= Beginning of Section =
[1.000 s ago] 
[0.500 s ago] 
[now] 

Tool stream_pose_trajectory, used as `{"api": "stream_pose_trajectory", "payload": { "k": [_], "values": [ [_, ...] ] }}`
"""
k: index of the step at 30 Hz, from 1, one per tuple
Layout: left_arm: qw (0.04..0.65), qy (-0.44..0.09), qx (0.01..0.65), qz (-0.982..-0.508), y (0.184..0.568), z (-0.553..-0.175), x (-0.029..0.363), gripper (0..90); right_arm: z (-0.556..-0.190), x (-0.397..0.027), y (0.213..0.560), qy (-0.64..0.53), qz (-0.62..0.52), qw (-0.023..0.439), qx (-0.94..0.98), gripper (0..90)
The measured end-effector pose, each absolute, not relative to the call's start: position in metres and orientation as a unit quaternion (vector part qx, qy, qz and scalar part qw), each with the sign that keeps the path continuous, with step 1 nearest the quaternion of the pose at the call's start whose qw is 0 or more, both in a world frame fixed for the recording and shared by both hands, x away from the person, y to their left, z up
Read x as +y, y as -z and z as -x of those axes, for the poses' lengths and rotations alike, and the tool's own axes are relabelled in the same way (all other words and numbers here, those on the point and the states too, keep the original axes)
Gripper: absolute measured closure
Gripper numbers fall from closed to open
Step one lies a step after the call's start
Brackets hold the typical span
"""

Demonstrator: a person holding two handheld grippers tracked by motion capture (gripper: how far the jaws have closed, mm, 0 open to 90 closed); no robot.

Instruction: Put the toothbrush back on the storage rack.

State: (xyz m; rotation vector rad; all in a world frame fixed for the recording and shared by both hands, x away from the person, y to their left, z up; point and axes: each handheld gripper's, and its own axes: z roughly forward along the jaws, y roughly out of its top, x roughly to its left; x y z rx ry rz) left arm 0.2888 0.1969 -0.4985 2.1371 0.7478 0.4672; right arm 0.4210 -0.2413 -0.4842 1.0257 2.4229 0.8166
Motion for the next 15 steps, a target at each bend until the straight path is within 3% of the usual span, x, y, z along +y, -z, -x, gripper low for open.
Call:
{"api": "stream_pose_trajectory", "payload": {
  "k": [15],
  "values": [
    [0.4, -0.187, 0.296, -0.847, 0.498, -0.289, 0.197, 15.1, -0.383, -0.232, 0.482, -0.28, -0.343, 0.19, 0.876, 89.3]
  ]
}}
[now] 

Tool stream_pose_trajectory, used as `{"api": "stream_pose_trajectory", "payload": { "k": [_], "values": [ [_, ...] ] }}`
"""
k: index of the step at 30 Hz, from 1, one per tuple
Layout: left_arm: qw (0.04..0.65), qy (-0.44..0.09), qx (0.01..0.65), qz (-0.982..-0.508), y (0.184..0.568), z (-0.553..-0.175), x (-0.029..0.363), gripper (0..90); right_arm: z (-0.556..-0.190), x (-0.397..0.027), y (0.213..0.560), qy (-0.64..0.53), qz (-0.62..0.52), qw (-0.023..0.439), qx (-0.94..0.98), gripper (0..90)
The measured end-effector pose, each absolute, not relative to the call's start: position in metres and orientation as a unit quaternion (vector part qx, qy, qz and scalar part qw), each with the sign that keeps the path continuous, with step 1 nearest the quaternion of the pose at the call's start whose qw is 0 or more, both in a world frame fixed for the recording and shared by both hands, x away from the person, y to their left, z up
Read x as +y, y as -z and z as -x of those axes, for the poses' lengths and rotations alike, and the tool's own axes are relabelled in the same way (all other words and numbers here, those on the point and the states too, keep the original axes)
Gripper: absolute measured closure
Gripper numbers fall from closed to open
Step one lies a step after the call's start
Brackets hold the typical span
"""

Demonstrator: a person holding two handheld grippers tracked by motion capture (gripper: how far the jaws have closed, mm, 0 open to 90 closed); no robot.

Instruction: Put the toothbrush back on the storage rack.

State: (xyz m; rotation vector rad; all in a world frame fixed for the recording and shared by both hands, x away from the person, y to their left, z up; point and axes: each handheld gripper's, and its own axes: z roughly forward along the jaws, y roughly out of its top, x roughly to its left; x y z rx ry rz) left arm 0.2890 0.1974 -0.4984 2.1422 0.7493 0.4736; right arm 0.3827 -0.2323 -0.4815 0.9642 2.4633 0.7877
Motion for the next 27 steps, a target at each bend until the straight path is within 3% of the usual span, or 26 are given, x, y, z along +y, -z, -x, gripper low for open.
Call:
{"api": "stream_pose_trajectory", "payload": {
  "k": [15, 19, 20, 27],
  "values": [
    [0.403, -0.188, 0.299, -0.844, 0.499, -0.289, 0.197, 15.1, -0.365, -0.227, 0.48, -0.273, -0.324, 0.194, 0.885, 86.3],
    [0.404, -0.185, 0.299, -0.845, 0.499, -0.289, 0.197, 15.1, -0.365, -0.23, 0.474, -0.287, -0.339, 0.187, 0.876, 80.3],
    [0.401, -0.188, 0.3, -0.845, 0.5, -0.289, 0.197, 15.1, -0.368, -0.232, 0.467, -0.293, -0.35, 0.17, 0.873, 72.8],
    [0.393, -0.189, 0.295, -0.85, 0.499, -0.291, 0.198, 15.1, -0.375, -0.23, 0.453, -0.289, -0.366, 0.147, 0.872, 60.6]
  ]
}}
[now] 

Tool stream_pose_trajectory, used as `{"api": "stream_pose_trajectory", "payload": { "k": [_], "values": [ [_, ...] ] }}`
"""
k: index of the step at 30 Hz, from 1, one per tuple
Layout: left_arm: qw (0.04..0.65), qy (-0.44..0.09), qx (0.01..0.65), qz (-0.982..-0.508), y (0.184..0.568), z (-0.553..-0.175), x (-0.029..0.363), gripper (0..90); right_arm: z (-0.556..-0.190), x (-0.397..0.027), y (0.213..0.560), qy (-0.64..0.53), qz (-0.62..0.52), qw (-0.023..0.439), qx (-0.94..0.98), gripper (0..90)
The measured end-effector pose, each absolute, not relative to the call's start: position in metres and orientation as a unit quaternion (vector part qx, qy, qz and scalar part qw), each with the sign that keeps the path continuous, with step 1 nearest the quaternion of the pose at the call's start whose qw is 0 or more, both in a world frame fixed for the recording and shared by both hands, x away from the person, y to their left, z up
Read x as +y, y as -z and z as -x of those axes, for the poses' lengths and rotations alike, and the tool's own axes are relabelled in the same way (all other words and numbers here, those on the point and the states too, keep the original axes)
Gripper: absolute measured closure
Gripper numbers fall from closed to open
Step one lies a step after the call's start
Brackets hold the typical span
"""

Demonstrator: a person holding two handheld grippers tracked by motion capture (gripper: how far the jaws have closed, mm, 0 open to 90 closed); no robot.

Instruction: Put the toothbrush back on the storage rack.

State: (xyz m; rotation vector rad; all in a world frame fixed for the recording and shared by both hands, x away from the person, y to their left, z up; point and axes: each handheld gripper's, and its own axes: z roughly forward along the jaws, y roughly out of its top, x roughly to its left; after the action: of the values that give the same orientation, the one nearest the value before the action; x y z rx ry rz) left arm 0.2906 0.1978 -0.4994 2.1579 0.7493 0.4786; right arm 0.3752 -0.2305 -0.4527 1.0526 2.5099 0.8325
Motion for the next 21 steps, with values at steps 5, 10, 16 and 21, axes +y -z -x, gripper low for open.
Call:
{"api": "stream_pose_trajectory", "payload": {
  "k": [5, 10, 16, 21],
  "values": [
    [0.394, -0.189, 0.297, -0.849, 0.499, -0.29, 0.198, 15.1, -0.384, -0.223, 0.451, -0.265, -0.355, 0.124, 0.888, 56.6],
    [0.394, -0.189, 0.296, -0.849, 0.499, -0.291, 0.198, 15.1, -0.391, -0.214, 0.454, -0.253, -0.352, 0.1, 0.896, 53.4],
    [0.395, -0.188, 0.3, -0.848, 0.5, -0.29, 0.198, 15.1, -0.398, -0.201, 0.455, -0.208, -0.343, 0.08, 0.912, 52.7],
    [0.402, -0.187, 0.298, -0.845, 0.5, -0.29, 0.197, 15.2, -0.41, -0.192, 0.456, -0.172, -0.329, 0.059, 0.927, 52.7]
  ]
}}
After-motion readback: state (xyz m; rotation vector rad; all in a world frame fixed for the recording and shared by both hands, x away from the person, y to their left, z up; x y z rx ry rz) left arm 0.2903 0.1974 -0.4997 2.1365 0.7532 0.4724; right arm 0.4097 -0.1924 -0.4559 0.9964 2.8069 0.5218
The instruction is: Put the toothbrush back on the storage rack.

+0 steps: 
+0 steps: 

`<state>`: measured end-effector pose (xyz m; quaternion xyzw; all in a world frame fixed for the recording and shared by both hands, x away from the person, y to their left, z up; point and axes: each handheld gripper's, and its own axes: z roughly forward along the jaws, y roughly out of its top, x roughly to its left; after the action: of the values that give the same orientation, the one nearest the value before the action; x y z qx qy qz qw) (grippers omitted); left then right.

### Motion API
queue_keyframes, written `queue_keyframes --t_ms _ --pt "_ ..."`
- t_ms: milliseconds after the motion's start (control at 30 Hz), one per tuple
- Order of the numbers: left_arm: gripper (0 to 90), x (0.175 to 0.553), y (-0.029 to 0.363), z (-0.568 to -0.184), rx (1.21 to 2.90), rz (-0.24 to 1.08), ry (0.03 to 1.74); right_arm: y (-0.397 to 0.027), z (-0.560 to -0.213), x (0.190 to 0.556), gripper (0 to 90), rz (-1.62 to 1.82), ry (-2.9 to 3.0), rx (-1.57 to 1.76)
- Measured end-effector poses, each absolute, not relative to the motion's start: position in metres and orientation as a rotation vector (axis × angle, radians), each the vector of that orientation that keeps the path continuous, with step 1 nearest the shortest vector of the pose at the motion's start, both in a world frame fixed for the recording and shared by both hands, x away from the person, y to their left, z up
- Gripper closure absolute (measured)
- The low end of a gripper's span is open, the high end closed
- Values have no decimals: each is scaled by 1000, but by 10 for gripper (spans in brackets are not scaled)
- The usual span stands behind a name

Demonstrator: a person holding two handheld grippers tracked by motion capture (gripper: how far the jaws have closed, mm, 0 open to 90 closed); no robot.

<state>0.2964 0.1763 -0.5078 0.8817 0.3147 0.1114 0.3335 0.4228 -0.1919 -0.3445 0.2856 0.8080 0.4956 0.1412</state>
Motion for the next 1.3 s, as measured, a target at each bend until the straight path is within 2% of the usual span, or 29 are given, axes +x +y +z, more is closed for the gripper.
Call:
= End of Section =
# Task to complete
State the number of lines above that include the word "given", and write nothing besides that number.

# Task result
2